Kleiner Perkins Stays in "Green" Space by Giving Twitter a Pile of Money

John Doerr / Kleiner Perkins just led a $200mm round of financing for Twitter that now values the company at $3.7 billion. Four thoughts on this move:

1. Kleiner Perkins is coming back to the web. This investment in Twitter and their recent $250mm fund for entrepreneurs who are developing social apps and services sends a clear signal that John Doerr's recent focus in the green space may be taking a back seat to the digital world again.

2. This move represents a vote of confidence for online firms. As recently as 2008, KPCB introduced the $500mm Green Growth Fund and other vc firms looked like they were sprinting towards alternative energy. KPCB's $200mm investment in Twitter, the $250mm "social" fund and their recent investments in game developer Zynga, online book renter Chegg and mobile-gaming company Ngmoco indicate the digital space is taking the lead at KPCB in actual $ invested and focus again as well. Great news for entrepreneurs who are developing in this space.
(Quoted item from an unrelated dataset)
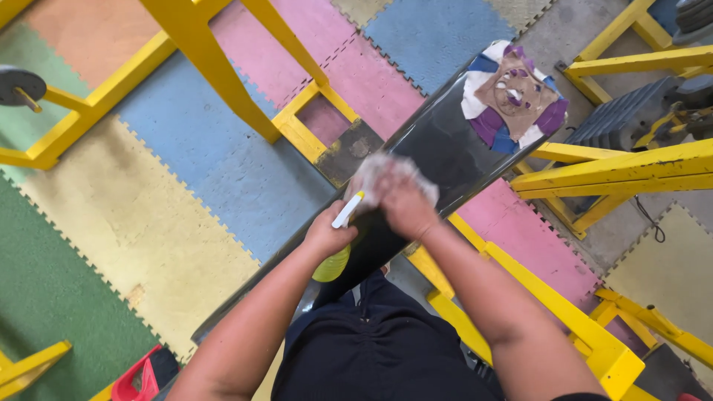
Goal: The recorder sweeps the floor with a broom and dustpan before cleaning a weight bench and gym equipment with a spray bottle and cloth.
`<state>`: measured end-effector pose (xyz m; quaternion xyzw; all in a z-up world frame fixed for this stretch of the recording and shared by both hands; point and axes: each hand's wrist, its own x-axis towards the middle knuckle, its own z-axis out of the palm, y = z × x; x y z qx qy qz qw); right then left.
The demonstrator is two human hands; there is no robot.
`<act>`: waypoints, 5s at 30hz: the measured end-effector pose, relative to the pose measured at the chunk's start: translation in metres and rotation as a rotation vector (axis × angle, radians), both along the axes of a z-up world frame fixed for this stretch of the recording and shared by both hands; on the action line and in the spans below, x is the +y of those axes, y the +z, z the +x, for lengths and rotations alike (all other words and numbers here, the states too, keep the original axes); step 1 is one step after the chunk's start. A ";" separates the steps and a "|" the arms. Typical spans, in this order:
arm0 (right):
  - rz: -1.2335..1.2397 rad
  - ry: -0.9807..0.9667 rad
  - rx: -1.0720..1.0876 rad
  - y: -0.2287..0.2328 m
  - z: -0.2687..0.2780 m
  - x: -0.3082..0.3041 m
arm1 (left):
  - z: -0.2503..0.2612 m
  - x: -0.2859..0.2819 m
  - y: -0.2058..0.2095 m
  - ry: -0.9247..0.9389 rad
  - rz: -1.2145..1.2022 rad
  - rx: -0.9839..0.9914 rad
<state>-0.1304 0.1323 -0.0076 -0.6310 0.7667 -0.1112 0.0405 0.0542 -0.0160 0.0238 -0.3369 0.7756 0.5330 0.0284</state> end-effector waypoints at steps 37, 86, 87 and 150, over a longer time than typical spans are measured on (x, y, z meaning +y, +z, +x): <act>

3. Twitter needs to monetize their business. They need to hire people that can execute around their "publishing / in-stream ad" strategy vs. their search strategy. They've dabbled with a few ideas, including the recently launched "Promoted Tweets" to allow for advertising. More ideas are forthcoming.

If they can't work out the business side, they can always look in Google's direction. Sources say Google already made an offer earlier this year at $4 billion. Will be interesting to see how that plays out considering Doerr is on the Google board.

4. With 200 million Twitter users expected by year's end, the current $3.7 billion valuation yields a per user value of $18.50. With Facebook's 500 million users and a secondary market valuation of $52 billion, each Facebook user is currently worth $104.00 to the company. The difference per user? Twitter's 2010 estimated revenue per user: $0.40. Facebook's estimated revenue per user: $4.00. As usual, cash is king.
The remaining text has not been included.